WHAT YOU ARE ASKED TO DO> Write every entry out again with no changes, and leave the images behind.

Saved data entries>
╭──
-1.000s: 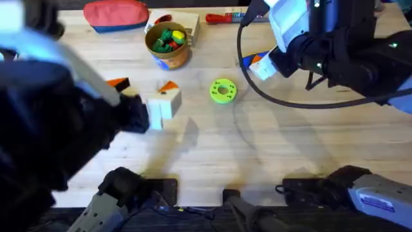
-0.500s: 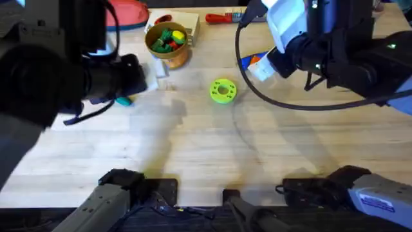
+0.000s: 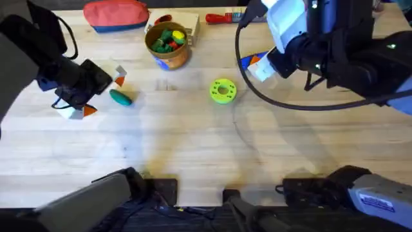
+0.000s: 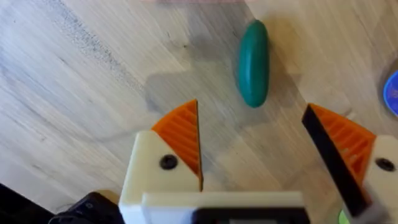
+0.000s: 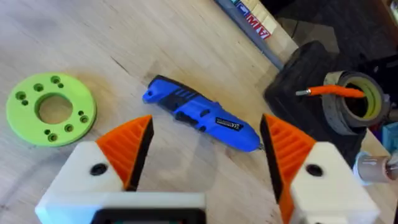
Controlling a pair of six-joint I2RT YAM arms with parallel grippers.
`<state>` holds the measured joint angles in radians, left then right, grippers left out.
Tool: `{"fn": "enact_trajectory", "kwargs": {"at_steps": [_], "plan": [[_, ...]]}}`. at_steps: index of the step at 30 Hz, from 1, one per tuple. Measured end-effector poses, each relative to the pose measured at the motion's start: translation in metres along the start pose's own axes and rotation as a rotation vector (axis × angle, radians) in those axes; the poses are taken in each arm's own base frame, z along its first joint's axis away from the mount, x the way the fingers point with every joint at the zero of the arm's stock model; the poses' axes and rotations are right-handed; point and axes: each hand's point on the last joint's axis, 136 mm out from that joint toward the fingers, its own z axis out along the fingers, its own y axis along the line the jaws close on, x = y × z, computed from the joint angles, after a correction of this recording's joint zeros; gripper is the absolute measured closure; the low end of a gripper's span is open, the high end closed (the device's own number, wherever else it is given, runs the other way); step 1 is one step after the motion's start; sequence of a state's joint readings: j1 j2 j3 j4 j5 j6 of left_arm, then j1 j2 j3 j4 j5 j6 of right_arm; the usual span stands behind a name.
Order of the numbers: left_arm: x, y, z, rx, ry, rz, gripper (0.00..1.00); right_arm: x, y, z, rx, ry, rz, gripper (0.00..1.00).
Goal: Pick up the gripper from the table and insert it into the empty holder that is missing its gripper. Then pick up a screw, insert it into the mounting hole, and use the screwdriver to tighten it. Finally, clean up the table by picking up the vegetable and placing it into the bucket.
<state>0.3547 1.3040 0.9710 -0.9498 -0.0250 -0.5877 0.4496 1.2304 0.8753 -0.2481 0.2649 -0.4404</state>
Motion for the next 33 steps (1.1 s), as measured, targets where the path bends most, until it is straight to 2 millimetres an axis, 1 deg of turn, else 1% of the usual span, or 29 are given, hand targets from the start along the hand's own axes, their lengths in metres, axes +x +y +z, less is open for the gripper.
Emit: {"fn": "enact_trajectory", "kwargs": {"at_steps": [2,5,15,19,24,25,27,29,31,32,33], "plan": [[-0.004,-0.001,0.010,-0.005,0.012,-0.028,0.015,0.000,0.000,0.000,0.000,0.000,0.000,0.010],[-0.009,-0.010,0.024,0.015,0.022,-0.044,0.015,0.000,0.000,0.000,0.000,0.000,0.000,0.010],[-0.007,-0.017,0.065,-0.001,0.103,-0.064,0.016,0.000,0.000,0.000,0.000,0.000,0.000,0.010],[-0.004,-0.016,0.076,-0.014,0.126,-0.075,0.013,0.000,0.000,0.000,0.000,0.000,0.000,0.011],[-0.004,-0.013,0.081,-0.038,0.131,-0.079,0.015,0.000,0.000,0.000,0.000,0.000,0.000,0.010],[-0.005,-0.013,0.082,-0.039,0.131,-0.082,0.059,0.000,0.000,0.000,0.000,0.000,0.000,0.010],[-0.006,-0.011,0.082,-0.049,0.128,-0.082,0.209,0.000,0.000,0.000,0.000,0.000,0.000,0.010],[-0.006,-0.009,0.083,-0.058,0.129,-0.088,0.468,0.000,0.000,0.000,0.000,0.000,0.000,0.009],[-0.006,-0.009,0.084,-0.058,0.130,-0.088,0.701,0.000,0.000,0.000,0.000,0.000,0.000,0.010],[-0.007,-0.010,0.083,-0.056,0.129,-0.090,0.846,0.000,0.000,0.000,0.000,-0.001,0.000,0.010],[-0.008,-0.010,0.082,-0.053,0.126,-0.087,0.957,0.000,0.000,0.000,0.000,0.000,0.000,0.010]]}}
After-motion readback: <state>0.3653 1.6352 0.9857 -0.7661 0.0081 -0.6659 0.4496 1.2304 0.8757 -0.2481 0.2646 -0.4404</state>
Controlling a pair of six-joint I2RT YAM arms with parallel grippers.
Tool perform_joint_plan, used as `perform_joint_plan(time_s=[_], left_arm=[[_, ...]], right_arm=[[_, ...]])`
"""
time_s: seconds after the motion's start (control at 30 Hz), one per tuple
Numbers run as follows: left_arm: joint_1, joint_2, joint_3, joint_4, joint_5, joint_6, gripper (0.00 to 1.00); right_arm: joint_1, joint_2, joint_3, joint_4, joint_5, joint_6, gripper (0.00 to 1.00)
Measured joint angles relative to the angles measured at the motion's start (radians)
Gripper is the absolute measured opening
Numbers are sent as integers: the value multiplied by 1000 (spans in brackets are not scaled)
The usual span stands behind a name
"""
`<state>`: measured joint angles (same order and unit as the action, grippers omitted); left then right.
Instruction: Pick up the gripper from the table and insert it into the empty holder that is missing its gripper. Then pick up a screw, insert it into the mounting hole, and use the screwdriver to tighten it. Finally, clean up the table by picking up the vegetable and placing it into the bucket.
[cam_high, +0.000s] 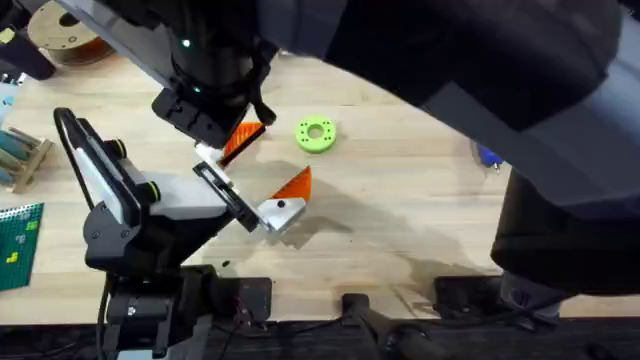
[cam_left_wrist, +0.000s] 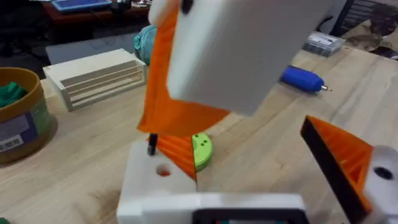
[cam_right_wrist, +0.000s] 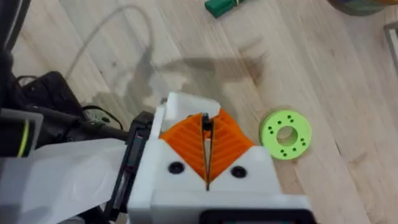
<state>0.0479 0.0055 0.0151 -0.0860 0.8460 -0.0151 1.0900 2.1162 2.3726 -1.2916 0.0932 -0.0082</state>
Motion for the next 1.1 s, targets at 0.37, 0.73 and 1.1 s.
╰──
EXERCISE OUTPUT>
-1.000s: 
-0.500s: 
+0.000s: 
+0.000s: 
+0.000s: 
Controlling a pair of six-joint I2RT YAM arms with parallel grippers.
`<state>` holds the measured joint angles in radians, left then right, grippers left out.
Tool: `{"fn": "enact_trajectory", "kwargs": {"at_steps": [_], "plan": [[_, ...]]}}`. at_steps: index of the step at 30 Hz, from 1, one per tuple. Measured end-effector poses, each relative to the pose measured at the motion's start: translation in metres along the start pose's own axes and rotation as a rotation vector (axis × angle, radians) in those axes; the poses are taken in each arm's own base frame, z along its first joint's axis away from the mount, x the way the fingers point with every joint at the zero of the arm's stock model; the poses' axes and rotations are right-handed; point and axes: each hand's point on the last joint's axis, 136 mm out from that joint toward the fingers, its own z axis out along the fingers, its own y axis along the line the jaws close on, x = y × z, computed from the joint angles, after a correction of this recording's joint zeros; gripper is the absolute measured closure; the low end of a gripper's span is open, the high end closed (the device's own number, wherever else it is given, runs the other way); step 1 is one step after the motion's start; sequence of a state's joint readings: j1 j2 j3 j4 j5 j6 of left_arm, then j1 j2 j3 j4 j5 j6 of right_arm; the usual span stands behind a name.
Order of the numbers: left_arm: x, y, z, rx, ry, rz, gripper (0.00..1.00); right_arm: x, y, z, rx, ry, rz, gripper (0.00..1.00).
Goal: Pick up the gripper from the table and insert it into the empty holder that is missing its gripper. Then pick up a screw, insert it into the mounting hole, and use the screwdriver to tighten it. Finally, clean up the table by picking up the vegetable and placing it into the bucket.
<state>0.3547 1.3040 0.9710 -0.9498 -0.0250 -0.5877 0.4496 1.2304 0.8753 -0.2481 0.2649 -0.4404</state>
Motion for the next 33 steps (1.1 s), as measured, targets where the path bends most, until it is straight to 2 millimetres an axis, 1 deg of turn, else 1% of the usual span, or 29 are given, hand targets from the start along the hand's own axes, their lengths in metres, axes +x +y +z, less is open for the gripper.
Emit: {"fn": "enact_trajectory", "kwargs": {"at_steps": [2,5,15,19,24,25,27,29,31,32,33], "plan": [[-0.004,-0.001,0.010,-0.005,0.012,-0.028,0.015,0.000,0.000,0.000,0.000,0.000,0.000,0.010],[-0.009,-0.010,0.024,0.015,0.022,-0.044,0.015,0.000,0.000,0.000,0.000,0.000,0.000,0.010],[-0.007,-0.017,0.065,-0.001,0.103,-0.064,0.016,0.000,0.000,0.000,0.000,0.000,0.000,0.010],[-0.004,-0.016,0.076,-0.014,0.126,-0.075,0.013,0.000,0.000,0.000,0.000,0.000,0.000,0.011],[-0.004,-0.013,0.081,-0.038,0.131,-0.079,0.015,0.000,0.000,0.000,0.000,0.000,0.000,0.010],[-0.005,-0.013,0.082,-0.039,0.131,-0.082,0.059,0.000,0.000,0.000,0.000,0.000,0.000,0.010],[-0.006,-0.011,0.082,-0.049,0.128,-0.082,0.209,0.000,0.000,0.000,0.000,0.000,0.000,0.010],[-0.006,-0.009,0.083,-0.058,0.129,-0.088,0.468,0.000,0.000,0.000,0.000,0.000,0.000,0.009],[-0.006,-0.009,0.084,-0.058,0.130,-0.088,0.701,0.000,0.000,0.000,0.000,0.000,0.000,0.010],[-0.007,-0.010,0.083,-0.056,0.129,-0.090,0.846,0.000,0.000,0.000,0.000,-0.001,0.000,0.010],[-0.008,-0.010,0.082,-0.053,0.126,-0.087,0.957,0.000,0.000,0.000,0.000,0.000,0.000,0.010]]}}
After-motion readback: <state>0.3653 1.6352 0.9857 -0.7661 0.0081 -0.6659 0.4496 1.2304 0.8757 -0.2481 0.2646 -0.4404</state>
Controlling a pair of six-joint I2RT YAM arms with parallel grippers.
Tool perform_joint_plan, used as `perform_joint_plan(time_s=[_], left_arm=[[_, ...]], right_arm=[[_, ...]])`
"""
time_s: seconds after the motion's start (control at 30 Hz), one per tuple
Numbers run as follows: left_arm: joint_1, joint_2, joint_3, joint_4, joint_5, joint_6, gripper (0.00 to 1.00); right_arm: joint_1, joint_2, joint_3, joint_4, joint_5, joint_6, gripper (0.00 to 1.00)
Measured joint angles relative to the angles measured at the motion's start (radians)
Gripper is the absolute measured opening
Numbers are sent as integers: the value multiplied by 1000 (spans in brackets are not scaled)
The usual span stands behind a name
"""
`<state>`: measured joint angles (same order and unit as the action, grippers omitted); left then right.
Instruction: Pick up the gripper from the table and insert it into the empty holder that is missing its gripper. Then pick up a screw, insert it into the mounting hole, and use the screwdriver to tighten it. Finally, clean up the table by picking up the vegetable and placing it into the bucket.
[cam_high, +0.000s] 
[cam_left_wrist, +0.000s] 
[cam_right_wrist, +0.000s] 
<state>0.0479 0.0055 0.0151 -0.0860 0.8460 -0.0151 1.0900 2.1162 2.3726 -1.2916 0.0932 -0.0082</state>
Motion for the next 1.1 s, targets at 0.37, 0.73 and 1.1 s.

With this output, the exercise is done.